### The task
Could you copy the data that follows exactly as written, but drop the pictures?

### Data excerpts
---
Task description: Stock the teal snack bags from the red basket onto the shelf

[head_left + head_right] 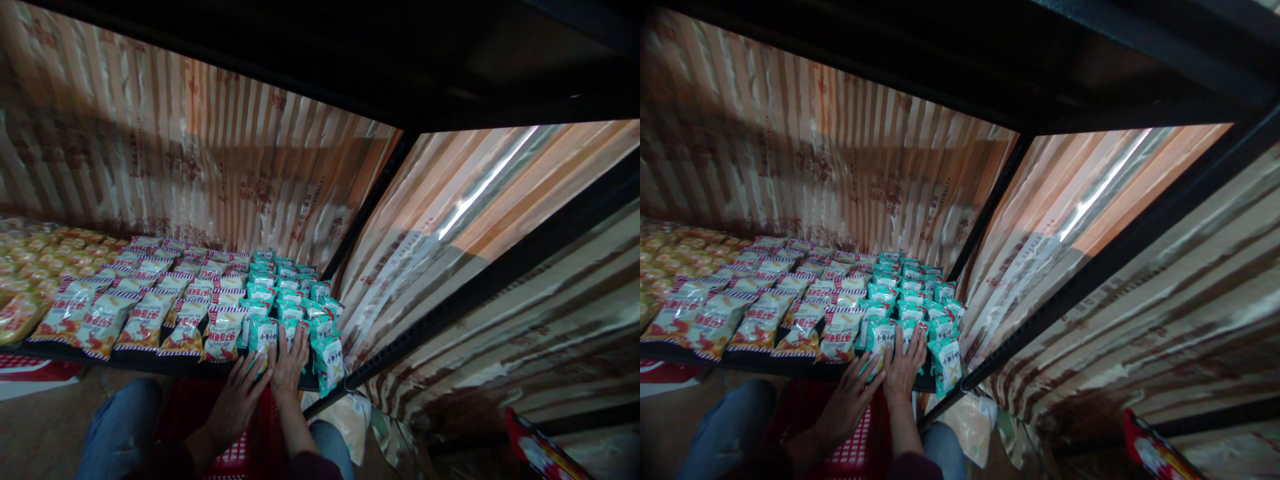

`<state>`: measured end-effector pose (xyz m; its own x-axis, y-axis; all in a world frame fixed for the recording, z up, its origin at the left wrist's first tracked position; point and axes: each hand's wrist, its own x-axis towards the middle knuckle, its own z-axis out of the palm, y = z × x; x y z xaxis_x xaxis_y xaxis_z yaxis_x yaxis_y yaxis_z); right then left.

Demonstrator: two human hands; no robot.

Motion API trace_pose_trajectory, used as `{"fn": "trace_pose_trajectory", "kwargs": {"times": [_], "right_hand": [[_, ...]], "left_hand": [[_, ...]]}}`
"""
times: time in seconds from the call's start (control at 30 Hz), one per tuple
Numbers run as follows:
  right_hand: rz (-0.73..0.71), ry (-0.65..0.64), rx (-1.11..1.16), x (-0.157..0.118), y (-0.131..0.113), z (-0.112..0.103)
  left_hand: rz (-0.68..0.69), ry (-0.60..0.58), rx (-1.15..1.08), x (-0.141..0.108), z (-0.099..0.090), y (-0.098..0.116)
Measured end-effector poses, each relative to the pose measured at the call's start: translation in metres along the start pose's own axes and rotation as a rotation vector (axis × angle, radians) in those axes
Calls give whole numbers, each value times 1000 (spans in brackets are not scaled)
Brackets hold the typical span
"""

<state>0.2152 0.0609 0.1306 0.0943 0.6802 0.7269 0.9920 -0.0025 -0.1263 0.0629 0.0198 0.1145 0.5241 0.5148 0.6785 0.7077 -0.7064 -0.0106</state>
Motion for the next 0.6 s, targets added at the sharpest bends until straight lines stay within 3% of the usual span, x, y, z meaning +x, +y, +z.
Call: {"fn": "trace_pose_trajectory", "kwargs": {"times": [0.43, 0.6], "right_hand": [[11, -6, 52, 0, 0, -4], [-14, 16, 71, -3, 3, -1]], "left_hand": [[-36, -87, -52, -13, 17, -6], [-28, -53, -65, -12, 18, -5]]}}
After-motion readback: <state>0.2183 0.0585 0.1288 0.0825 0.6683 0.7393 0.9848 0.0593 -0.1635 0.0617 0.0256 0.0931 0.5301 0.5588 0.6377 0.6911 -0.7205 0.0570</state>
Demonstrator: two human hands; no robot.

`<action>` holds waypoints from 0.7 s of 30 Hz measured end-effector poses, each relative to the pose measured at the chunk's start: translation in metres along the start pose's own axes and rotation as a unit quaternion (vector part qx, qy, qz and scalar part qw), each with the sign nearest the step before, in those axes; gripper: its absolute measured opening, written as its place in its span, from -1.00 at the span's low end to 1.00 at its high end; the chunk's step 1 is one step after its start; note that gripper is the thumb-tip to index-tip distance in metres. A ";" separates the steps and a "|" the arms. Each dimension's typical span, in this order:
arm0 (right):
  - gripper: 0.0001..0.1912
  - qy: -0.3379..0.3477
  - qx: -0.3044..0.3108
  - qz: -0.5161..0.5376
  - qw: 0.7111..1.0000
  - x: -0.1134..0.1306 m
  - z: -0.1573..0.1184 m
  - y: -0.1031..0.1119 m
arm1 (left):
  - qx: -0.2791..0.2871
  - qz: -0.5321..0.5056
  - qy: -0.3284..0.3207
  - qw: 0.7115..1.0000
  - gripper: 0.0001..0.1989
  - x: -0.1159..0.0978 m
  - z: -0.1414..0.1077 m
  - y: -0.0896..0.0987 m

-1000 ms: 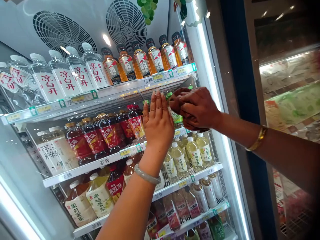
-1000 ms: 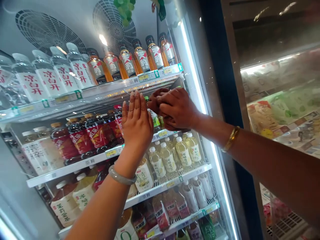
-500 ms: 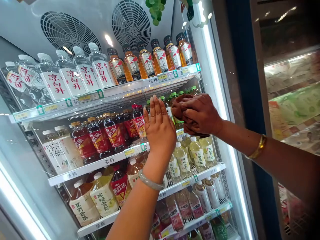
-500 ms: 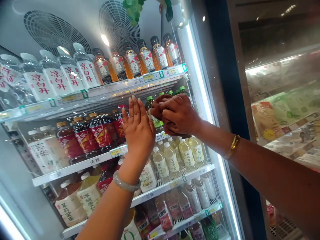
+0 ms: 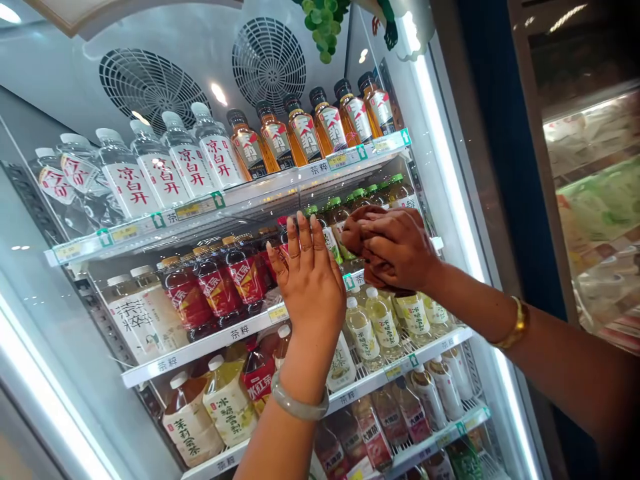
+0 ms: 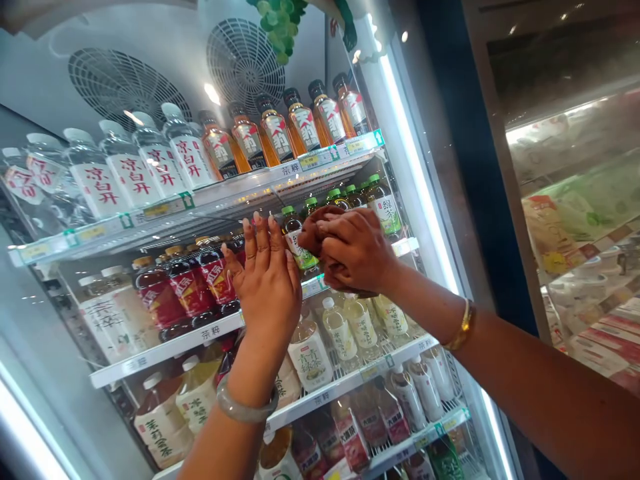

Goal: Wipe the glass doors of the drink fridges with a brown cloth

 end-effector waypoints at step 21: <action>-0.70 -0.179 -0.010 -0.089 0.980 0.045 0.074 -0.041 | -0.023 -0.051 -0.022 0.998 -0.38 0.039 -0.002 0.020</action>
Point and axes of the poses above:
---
### Output for this exercise
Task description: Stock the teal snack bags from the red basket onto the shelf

[head_left + head_right] 

`<state>`: measured end-effector pose (xyz m; its own x-axis, y-axis; all in a world frame fixed for the recording, z up, its origin at the left wrist's first tracked position; point and axes: each hand's wrist, its own x-axis towards the middle knuckle, its own z-axis out of the palm, y = z × x; x y z xaxis_x xaxis_y xaxis_z yaxis_x yaxis_y yaxis_z); right then left.

Demonstrator: two human hands; no robot.

Motion API trace_pose_trajectory, used as `{"fn": "trace_pose_trajectory", "kwargs": {"times": [_], "right_hand": [[_, ...]], "left_hand": [[_, ...]]}}`
"""
times: time in seconds from the call's start (control at 30 Hz), one per tuple
Numbers run as follows:
  right_hand: rz (-0.73..0.71), ry (-0.65..0.64), rx (-1.11..1.16), x (-0.157..0.118), y (-0.131..0.113), z (-0.112..0.103)
  left_hand: rz (-0.68..0.69), ry (-0.60..0.58), rx (-1.15..1.08), x (-0.141..0.108), z (-0.099..0.090), y (-0.098..0.116)
Measured end-effector poses, each relative to the pose measured at the call's start: translation in metres along the start pose's own axes and rotation as a rotation vector (axis × angle, radians) in those axes
Calls give whole numbers, each value times 1000 (spans in brackets are not scaled)
Brackets hold the typical span
"""

<state>0.2152 0.0609 0.1306 0.0943 0.6802 0.7269 0.9920 -0.0025 -0.1263 0.0629 0.0198 0.1145 0.5241 0.5148 0.6785 0.7077 -0.7064 -0.0106</state>
Motion for the next 0.6 s, targets added at the sharpest bends until straight lines stay within 3% of the usual span, x, y, z meaning +x, +y, +z.
Call: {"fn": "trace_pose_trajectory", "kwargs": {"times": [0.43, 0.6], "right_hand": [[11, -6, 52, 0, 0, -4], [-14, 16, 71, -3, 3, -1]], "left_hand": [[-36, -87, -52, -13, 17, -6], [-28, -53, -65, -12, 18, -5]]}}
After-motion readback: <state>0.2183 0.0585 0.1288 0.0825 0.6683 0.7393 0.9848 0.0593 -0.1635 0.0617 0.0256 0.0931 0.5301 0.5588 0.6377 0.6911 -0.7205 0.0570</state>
Demonstrator: two human hands; no robot.

`<action>` holds waypoints from 0.7 s of 30 Hz measured end-effector poses, each relative to the pose measured at the chunk's start: translation in metres along the start pose's own axes and rotation as a unit quaternion (vector part qx, qy, qz and scalar part qw), each with the sign nearest the step before, in those axes; gripper: its absolute measured opening, written as its place in its span, from -1.00 at the span's low end to 1.00 at its high end; the chunk's step 1 is one step after its start; note that gripper is the thumb-tip to index-tip distance in metres. A ";" separates the steps and a "|" the arms. Each dimension's typical span, in this order:
arm0 (right):
  - gripper: 0.0001..0.1912
  - qy: -0.3379..0.3477
  - qx: -0.3044..0.3108
  - qz: -0.5161..0.5376
  - qw: 0.7111..1.0000
  - x: -0.1134..0.1306 m
  - z: -0.1573..0.1184 m
  - y: -0.1031..0.1119 m
arm1 (left):
  - qx: -0.2791..0.2871
  - qz: -0.5321..0.5056
  - qy: -0.3284..0.3207
  - qw: 0.7115..1.0000
  - gripper: 0.0001..0.1989
  - x: -0.1159..0.0978 m
  - z: -0.1414..0.1077 m
  - y: -0.0896..0.0987 m

-1000 ms: 
-1000 ms: 
-500 ms: 
-500 ms: 
+0 ms: 
+0 ms: 

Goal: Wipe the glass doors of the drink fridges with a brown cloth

 end-effector waypoints at step 21: <action>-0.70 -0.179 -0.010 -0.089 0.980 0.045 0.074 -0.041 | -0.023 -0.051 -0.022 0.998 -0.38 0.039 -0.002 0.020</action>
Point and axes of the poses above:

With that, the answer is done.